◆ Goal of the exercise
Repeat the listing that follows without a single change.

◆ Dataset excerpt
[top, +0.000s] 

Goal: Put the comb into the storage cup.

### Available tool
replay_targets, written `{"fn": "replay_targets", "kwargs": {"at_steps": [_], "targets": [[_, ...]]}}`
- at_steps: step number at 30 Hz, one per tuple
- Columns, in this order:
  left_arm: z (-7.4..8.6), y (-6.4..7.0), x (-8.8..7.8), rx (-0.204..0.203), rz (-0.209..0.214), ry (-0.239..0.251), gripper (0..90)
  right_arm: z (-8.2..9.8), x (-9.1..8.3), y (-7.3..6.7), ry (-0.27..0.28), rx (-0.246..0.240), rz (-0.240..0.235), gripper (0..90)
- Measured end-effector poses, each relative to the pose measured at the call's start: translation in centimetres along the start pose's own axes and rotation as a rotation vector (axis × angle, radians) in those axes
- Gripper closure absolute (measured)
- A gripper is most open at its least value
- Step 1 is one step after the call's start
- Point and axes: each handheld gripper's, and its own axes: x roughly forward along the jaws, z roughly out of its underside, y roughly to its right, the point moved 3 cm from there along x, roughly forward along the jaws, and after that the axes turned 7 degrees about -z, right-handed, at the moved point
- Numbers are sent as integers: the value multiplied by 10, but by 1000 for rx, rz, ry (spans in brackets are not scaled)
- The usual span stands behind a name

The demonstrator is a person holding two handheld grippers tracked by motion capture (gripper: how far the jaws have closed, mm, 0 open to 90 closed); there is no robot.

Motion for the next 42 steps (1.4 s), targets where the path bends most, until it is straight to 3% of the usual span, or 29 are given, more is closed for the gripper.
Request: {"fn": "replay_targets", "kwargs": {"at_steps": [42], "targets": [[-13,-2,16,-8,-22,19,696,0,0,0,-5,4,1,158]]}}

◆ Solution below
[top, +0.000s] 

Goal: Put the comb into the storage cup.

### Available tool
replay_targets, written `{"fn": "replay_targets", "kwargs": {"at_steps": [_], "targets": [[_, ...]]}}`
- at_steps: step number at 30 Hz, one per tuple
- Columns, in this order:
  left_arm: z (-7.4..8.6), y (-6.4..7.0), x (-8.8..7.8), rx (-0.204..0.203), rz (-0.209..0.214), ry (-0.239..0.251), gripper (0..90)
  right_arm: z (-8.2..9.8), x (-9.1..8.3), y (-7.3..6.7), ry (-0.27..0.28), rx (-0.246..0.240), rz (-0.240..0.235), gripper (0..90)
- Measured end-effector poses, each relative to the pose measured at the call's start: translation in centimetres along the start pose's own axes and rotation as a rotation vector (axis × angle, radians) in those axes
- Gripper closure absolute (measured)
- A gripper is most open at its least value
- Step 1 is one step after the call's start
- Point and axes: each handheld gripper's, and its own axes: x roughly forward along the jaws, z roughly out of its underside, y roughly to its right, the point moved 3 cm from there along x, roughly forward along the jaws, and after that the axes turned 7 degrees about -z, right-handed, at the moved point
- Numbers are sent as integers: the value multiplied by 10, but by 1000 for rx, rz, ry (spans in brackets are not scaled)
- The usual span stands behind a name

The demonstrator is a person holding two handheld grippers tracked by motion capture (gripper: how far the jaws have closed, mm, 0 open to 90 closed); there is no robot.

Motion for the next 42 steps (1.4 s), targets where the path bends most, until it is straight to 3% of the usual span, or 29 are given, more is closed for the gripper.
Request: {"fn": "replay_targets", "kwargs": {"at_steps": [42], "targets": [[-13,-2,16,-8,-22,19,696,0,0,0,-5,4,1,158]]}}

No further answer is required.